▶ [Required work]: The reply must consist of one number: how many lines of the data include the word "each".

═══

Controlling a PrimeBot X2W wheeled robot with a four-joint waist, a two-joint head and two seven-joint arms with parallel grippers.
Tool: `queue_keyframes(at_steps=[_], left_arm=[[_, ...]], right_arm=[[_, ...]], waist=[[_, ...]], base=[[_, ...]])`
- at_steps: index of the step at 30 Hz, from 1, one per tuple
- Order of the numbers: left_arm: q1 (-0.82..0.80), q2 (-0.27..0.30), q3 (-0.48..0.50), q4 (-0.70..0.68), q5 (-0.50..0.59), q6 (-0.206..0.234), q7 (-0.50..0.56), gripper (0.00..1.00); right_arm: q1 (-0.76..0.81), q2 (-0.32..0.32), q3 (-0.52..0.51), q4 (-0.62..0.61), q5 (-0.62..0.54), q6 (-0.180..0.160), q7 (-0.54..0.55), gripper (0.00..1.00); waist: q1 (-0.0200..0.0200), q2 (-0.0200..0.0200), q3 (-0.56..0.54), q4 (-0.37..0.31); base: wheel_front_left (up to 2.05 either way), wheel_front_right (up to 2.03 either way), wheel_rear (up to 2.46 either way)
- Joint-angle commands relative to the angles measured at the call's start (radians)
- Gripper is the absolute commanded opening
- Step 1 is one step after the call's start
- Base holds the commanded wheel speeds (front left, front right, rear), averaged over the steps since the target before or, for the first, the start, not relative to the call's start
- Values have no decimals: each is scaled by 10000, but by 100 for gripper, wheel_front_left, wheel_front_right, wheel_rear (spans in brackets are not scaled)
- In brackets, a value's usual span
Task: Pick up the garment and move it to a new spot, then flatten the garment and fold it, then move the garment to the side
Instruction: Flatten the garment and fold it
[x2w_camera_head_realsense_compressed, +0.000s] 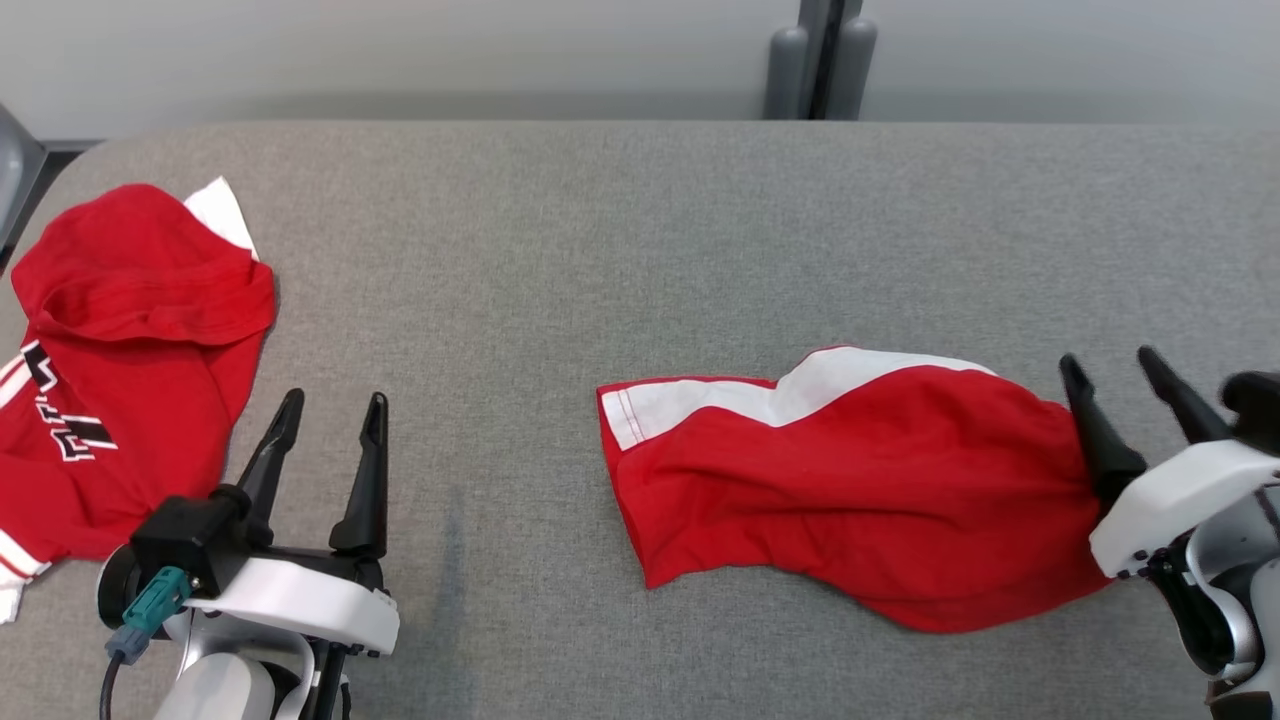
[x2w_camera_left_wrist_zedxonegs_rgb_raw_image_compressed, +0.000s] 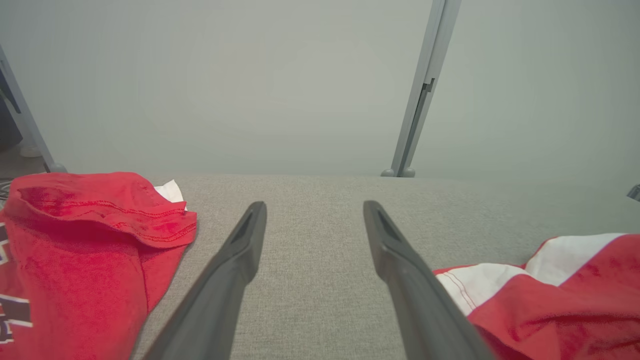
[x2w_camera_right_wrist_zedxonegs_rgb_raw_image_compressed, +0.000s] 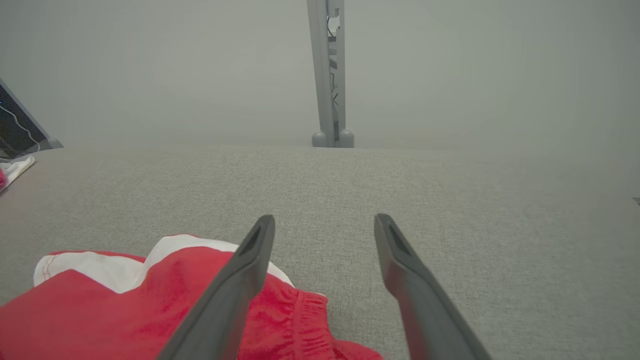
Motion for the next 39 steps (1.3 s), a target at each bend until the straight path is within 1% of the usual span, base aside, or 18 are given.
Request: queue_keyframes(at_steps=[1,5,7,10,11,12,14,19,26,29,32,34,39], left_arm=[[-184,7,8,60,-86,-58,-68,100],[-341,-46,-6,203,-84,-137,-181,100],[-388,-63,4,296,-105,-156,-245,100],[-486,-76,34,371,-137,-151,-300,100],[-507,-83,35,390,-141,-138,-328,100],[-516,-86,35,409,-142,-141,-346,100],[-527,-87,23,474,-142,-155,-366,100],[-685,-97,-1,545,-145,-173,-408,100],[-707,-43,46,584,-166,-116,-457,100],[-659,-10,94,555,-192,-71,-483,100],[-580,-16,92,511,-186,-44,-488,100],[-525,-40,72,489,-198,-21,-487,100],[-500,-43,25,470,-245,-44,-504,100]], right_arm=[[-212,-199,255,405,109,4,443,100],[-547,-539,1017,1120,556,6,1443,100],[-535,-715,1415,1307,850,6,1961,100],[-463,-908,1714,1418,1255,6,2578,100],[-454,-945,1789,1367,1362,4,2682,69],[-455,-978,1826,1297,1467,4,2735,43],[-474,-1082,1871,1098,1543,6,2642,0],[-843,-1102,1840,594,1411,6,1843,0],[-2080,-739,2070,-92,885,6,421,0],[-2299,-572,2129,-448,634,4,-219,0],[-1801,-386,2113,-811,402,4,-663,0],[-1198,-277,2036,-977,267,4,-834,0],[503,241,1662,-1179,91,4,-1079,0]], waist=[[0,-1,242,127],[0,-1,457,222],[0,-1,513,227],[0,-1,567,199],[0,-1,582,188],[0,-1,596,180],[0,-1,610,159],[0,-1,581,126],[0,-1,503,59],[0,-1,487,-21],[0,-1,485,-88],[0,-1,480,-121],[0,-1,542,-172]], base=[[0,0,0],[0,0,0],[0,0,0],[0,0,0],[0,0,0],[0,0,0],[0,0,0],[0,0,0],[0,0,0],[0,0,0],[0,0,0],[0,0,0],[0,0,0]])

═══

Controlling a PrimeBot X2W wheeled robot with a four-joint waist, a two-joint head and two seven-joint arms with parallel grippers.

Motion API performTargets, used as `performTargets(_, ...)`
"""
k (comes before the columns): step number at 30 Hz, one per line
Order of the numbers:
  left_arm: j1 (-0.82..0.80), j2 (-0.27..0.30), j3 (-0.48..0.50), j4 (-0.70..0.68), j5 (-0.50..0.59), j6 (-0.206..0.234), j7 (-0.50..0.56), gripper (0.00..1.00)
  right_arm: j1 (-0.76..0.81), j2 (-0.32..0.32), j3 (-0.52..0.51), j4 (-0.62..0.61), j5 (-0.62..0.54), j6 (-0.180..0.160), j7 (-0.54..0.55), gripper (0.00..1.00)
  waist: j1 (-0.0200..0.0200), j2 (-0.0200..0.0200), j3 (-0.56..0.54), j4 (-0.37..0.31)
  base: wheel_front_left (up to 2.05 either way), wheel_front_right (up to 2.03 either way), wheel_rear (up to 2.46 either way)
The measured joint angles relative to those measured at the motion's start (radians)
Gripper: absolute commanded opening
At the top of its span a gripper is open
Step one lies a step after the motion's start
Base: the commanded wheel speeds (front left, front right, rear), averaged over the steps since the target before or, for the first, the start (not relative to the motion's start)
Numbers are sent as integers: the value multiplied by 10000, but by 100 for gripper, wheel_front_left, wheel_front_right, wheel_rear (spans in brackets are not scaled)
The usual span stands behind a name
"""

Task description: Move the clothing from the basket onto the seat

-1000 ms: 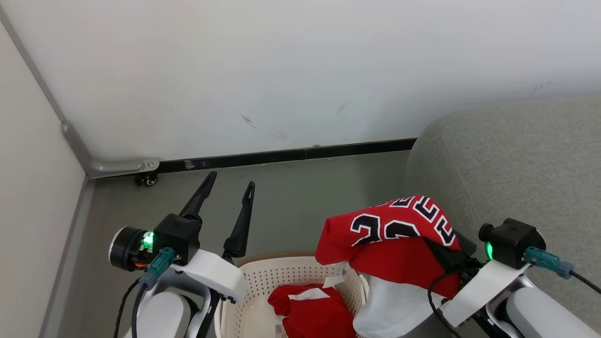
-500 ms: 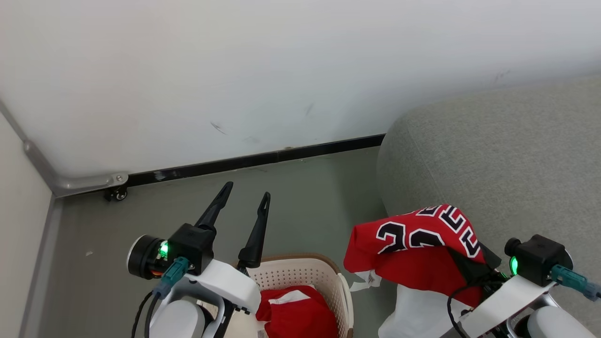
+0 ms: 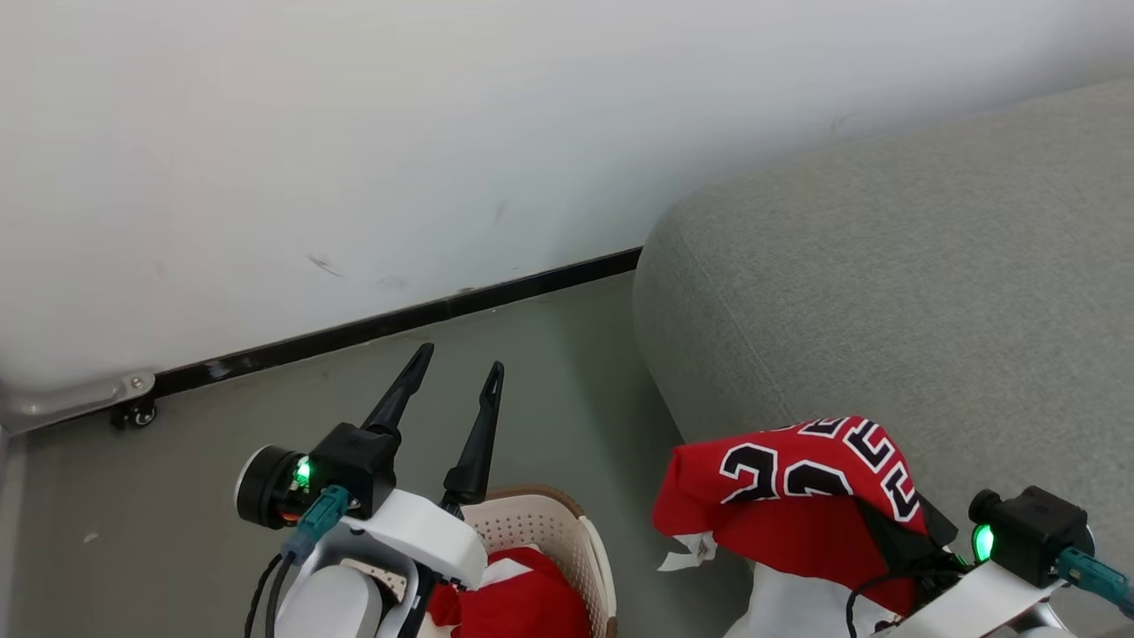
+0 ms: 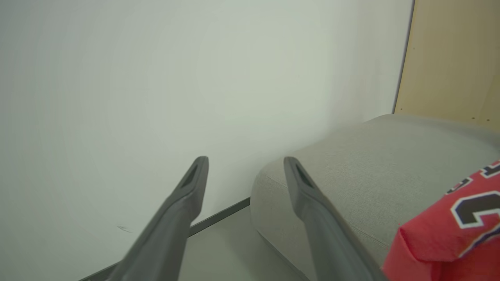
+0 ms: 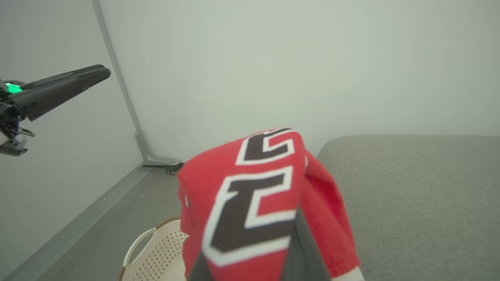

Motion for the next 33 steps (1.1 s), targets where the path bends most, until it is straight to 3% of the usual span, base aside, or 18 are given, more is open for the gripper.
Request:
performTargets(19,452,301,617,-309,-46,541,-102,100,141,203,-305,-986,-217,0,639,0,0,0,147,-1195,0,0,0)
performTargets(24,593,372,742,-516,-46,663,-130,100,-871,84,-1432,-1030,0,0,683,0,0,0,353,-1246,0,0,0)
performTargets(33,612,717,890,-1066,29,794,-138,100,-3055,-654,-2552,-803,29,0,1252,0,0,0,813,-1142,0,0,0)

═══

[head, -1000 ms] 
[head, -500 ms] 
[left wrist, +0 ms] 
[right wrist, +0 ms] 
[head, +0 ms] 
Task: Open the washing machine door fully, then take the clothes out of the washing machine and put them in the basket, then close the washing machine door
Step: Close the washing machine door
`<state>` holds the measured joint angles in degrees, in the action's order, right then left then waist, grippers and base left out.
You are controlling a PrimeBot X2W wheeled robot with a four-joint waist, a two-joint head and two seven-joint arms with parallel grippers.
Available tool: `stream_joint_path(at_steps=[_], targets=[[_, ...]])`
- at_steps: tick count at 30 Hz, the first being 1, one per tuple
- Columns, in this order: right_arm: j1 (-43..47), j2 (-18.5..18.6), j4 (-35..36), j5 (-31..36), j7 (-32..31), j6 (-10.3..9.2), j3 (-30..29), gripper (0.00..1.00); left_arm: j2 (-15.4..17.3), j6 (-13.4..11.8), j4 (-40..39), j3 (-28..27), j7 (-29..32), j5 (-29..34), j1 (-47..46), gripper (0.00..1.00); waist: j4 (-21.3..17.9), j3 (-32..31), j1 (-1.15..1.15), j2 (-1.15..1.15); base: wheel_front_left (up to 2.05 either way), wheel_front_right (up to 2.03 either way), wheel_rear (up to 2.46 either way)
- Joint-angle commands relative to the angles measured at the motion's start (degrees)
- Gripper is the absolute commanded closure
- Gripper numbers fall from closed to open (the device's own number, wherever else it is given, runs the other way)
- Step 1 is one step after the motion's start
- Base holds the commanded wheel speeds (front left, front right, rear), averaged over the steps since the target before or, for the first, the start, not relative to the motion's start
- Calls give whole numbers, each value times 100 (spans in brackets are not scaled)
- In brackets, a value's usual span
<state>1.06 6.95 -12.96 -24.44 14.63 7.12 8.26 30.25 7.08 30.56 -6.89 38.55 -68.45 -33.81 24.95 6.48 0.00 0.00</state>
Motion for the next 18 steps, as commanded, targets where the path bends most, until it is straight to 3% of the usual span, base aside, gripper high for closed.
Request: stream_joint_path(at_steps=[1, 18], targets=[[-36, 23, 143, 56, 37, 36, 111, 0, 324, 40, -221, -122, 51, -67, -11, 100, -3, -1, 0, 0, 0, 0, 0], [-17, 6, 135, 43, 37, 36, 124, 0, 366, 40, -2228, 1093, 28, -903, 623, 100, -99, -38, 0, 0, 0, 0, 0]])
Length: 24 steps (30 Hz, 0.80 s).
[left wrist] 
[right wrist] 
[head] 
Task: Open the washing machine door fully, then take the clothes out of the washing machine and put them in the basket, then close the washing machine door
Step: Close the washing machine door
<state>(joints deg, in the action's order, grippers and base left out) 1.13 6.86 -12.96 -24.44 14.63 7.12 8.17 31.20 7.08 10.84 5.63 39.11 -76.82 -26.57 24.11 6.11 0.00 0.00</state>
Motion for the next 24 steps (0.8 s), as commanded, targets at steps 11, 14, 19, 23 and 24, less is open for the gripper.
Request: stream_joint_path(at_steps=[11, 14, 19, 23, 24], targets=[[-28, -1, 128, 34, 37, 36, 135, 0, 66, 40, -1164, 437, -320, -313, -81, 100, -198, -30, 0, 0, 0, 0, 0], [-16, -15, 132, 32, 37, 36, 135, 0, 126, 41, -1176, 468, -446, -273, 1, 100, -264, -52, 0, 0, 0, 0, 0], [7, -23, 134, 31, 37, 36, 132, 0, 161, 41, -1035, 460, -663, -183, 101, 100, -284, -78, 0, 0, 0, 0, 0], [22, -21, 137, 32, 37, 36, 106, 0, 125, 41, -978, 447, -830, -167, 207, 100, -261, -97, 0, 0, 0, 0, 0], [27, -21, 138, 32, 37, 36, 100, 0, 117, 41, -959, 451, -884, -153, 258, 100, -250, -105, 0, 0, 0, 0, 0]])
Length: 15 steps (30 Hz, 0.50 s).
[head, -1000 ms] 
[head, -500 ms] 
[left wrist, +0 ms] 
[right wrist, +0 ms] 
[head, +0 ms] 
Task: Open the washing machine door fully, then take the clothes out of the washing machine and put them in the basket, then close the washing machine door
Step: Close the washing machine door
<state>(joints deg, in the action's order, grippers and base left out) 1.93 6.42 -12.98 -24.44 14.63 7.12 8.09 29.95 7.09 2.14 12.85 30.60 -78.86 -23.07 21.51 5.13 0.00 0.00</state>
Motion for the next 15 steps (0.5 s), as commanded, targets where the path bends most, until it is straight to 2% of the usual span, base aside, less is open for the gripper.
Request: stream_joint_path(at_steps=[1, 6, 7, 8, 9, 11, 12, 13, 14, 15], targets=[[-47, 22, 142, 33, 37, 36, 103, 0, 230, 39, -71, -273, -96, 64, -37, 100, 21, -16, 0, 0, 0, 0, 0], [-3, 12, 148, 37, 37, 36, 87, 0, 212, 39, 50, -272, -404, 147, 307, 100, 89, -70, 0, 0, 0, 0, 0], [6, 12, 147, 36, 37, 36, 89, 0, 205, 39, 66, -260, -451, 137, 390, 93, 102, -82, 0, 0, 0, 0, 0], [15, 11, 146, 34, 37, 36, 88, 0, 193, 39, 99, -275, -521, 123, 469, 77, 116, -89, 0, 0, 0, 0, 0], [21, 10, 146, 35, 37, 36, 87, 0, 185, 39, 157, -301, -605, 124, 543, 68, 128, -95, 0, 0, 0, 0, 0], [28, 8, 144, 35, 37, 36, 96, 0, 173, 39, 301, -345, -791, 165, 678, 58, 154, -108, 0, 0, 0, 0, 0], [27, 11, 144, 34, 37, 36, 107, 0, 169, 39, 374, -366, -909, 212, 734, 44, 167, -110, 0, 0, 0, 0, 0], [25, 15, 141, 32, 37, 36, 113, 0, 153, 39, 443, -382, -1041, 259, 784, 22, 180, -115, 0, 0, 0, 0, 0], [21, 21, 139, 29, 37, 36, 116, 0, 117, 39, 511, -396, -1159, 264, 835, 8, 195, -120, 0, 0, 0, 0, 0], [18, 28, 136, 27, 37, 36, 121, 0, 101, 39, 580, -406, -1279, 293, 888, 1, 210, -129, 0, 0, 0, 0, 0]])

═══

▶ [Your solution]: 3